MARÇO
POEMA de João de Almeida Santos.
Ilustração: PÁN - Original
de João de Almeida Santos.
Em exposição na minha Galeria Poética,
de Março de 2018 até... Sempre!
"Marzo: nu poco chiove / e n’ato ppoco stracqua: / torna a chiovere, schiove, / ride ’o sole cu ll’acqua./ Mo nu cielo celeste, / mo n’aria cupa e nera: / mo d’ ’o vierno ’e tempeste, / mo n’aria ’e primmavera. / N’auciello freddigliuso / aspetta ch’esce ’o sole: / ncopp’ ’o tturreno nfuso / suspireno ’e vviole... / Catarì!… Che buo’ cchiù? / Ntienneme, core mio! / Marzo, tu ’o ssaie, si’ tu, /e st’auciello songo io". "Março: um pouco chove / e logo deixa de chover: / volta a chover, pára, / ri o sol com a água. / Ora um céu celeste, / ora um ar escuro e negro: / ora tempestades d’inverno, / ora um ar de primavera. / Um pássaro com frio / Espera que espreite o sol: / na terra ensopada suspiram as violetas... / Catarina! Que queres mais? / Entende-me, meu amor! / Março, sabes, és tu, / e aquele pássaro sou eu". NOTA - “Arietta” (1898) do poeta napolitano Salvatore di Giacomo, 1860-1934,em dialecto napolitano. Ouça MILVA em: https://www.youtube.com/watch?v=lMKDSnJEadc).
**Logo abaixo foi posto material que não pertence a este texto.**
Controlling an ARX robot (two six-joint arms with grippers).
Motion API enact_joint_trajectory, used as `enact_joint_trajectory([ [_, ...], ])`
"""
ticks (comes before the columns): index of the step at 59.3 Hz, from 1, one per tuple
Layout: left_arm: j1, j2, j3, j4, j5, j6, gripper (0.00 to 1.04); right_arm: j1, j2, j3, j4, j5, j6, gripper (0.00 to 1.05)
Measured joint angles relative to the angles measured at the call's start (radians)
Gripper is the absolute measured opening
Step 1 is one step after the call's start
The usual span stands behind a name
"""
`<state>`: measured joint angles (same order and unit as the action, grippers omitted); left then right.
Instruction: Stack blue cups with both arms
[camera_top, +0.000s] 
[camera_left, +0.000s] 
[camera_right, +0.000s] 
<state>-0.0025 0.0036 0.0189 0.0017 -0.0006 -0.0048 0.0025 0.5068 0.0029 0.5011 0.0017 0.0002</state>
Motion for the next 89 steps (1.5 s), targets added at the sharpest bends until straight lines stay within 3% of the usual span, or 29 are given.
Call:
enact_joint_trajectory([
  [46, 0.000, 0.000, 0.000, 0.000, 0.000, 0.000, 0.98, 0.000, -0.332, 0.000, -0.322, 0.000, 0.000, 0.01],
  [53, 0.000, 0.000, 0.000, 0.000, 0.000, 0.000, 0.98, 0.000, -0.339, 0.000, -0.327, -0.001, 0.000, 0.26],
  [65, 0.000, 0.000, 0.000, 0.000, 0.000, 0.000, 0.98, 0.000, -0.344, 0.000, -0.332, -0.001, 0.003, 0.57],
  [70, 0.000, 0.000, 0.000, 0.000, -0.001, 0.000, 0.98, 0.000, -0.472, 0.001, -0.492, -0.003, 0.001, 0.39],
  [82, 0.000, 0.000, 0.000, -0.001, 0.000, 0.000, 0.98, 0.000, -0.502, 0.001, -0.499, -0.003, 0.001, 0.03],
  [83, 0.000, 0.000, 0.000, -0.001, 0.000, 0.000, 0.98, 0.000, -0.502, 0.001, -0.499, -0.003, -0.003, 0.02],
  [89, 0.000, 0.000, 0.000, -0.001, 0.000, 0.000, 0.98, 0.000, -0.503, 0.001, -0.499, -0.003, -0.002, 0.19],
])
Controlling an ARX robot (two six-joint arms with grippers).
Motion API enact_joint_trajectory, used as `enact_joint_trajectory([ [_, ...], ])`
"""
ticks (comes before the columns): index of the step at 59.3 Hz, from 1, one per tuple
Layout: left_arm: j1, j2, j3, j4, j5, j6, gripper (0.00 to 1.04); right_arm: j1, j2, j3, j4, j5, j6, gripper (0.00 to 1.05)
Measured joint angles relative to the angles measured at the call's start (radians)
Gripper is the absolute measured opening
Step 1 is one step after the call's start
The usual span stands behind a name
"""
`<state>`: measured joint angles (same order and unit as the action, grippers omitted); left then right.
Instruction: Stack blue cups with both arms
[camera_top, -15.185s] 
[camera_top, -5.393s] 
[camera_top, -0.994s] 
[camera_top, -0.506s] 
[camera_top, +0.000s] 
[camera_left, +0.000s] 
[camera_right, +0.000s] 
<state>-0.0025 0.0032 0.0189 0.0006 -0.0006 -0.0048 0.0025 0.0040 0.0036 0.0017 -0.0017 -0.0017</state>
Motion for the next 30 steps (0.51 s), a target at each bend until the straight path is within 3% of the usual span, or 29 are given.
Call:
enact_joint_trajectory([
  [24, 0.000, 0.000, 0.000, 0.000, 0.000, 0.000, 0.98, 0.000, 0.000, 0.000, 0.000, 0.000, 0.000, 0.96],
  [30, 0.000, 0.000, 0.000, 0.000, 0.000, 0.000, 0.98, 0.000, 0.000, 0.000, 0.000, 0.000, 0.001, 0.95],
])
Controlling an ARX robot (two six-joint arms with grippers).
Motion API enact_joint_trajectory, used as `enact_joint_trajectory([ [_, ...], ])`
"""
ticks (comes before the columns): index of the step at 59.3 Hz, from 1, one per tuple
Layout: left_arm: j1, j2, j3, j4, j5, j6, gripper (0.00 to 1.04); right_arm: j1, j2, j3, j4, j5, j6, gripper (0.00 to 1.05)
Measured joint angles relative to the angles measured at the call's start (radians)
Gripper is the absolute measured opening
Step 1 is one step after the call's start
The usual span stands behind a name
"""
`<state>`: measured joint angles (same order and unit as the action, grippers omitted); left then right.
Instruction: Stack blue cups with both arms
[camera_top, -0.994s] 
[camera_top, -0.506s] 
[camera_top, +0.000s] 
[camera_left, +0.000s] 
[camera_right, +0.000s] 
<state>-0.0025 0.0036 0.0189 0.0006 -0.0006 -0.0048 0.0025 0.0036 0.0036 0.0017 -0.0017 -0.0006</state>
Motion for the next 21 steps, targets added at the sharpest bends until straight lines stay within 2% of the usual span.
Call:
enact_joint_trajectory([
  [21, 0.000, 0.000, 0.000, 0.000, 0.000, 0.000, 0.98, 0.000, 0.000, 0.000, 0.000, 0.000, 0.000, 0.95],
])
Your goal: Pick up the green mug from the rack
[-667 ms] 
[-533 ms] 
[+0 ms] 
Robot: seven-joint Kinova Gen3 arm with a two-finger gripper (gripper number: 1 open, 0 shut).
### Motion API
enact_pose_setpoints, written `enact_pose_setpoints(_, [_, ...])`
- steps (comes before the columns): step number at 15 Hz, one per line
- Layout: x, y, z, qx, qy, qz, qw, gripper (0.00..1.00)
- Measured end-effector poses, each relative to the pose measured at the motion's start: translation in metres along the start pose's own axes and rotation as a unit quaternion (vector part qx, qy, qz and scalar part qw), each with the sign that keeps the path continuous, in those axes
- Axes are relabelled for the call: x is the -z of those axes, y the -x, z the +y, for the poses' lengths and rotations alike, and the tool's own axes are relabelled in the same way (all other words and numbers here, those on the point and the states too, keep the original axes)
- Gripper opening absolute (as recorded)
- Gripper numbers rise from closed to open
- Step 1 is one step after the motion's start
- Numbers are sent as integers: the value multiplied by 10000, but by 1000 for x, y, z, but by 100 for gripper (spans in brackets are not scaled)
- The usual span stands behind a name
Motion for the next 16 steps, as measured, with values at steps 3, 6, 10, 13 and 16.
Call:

GOSTO DE MARÇO, Entre a neve E a primavera, O branco e As flores. Na fronteira, Como te vejo? Talvez quimera! GOSTO DO BOTTICELLI, Dos rostos E dos corpos Feminis. Volúpia de Transparências Sensuais. Da pele, a Cor. Dos traços Que desenham Alvura nas Três Graças... ......... E no Amor! GOSTO DO BRANCO, Cá de perto ou Lá longe No alto da Montanha. E das cores intensas Que brotam Insinuantes Ao meu olhar Deslumbrado, Cá em baixo, Por ti Iluminado! GOSTO DE MARÇO. Entrei nele Contigo. Ombro a ombro. No signo do Desencontro. Que se repete Em silêncio Fatal, Marcado Contraponto Do tempo Imprevisível Deste “triste Destino”... Quase irreal. QUE O DIGAM Os astros Desalinhados! Para ti colhia Flores luminosas E a inspiração Crescia Nas estrofes Arrebatadas Com que fingia Sentir O que dizer Não podia, Fosse por Uma hora Ou por um dia. NO SIGNO DO Desencontro Marcado como selo, Lá vou eu Por aí, Nem sei porquê (Ou por falta de ti), De braço dado Com Botticelli, Lá em cima, na Galleria, Onde, um dia, Eu quase morei. Procuro-te Em oração À tua deusa, Atena, Que trazes (Eu bem sei) No coração. SINTO-TE PERTO, Depuro A tua imagem, Bissetriz de mil Rostos, Até se tornar Ideia De corpo ausente! DEPOIS REINVENTO-A A cada instante, Abraço-a Com alma De amante, Pinto-a com Palavras E silêncio De catedral. E sonho-te... AO ACORDAR, No amanhecer De cada poema, Verei que continuas Em mim, De olhos fechados, Como se fosses Memória do que Nunca aconteceu. ANDAREMOS Por aí (Os astros o dirão), Vagando No pólen Da beleza sensível Onde pousamos O nosso inquieto Olhar À procura De alimento Para pintar O poema... ................... Talvez o impossível! LÁ NO ALTO Te encontrarei, Fio do horizonte, Simulacro do teu Olhar A construir infinito, Onde, num adeus Sem fronteiras Nem cais de partida, Hás-de desenhar, Com a alma, As mil silhuetas Ainda inacabadas... ............. Ou talvez não! MEU DEUS, Como gosto de ti... ........ Em Março!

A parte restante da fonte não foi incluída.